Return exactly the span of lines that opens with the line containing "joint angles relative" and closes with the last line of the data, inclusive.

Supplied data:
--- --- ---

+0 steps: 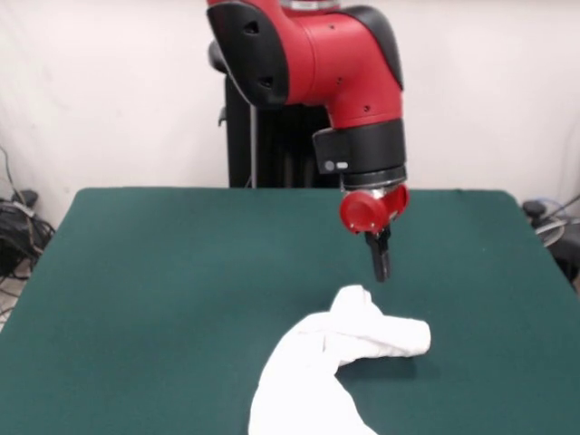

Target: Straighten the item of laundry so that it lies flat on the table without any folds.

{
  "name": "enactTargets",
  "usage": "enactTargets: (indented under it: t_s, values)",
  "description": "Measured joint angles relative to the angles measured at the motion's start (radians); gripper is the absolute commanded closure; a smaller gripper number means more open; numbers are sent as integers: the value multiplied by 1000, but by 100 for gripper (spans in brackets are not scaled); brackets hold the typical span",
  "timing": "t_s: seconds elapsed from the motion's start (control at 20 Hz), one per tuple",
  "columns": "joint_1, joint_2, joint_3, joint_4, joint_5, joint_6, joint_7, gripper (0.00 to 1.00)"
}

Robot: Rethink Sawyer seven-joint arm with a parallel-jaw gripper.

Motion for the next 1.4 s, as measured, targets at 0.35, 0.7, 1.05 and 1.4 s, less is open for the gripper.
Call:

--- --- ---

Solution to the exercise:
  "description": "Measured joint angles relative to the angles measured at the motion's start (radians); gripper is the absolute commanded closure; a smaller gripper number means more open; numbers are sent as integers: the value multiplied by 1000, but by 100 for gripper (spans in brackets are not scaled); brackets hold the typical span",
  "timing": "t_s: seconds elapsed from the motion's start (control at 20 Hz), one per tuple",
  "columns": "joint_1, joint_2, joint_3, joint_4, joint_5, joint_6, joint_7, gripper (0.00 to 1.00)"
}

Robot: Rethink Sawyer seven-joint arm with a parallel-jaw gripper.

Motion for the next 1.4 s, as measured, targets at 0.35, 0.7, 1.05 and 1.4 s, less is open for the gripper.
Call:

The answer has been given in full.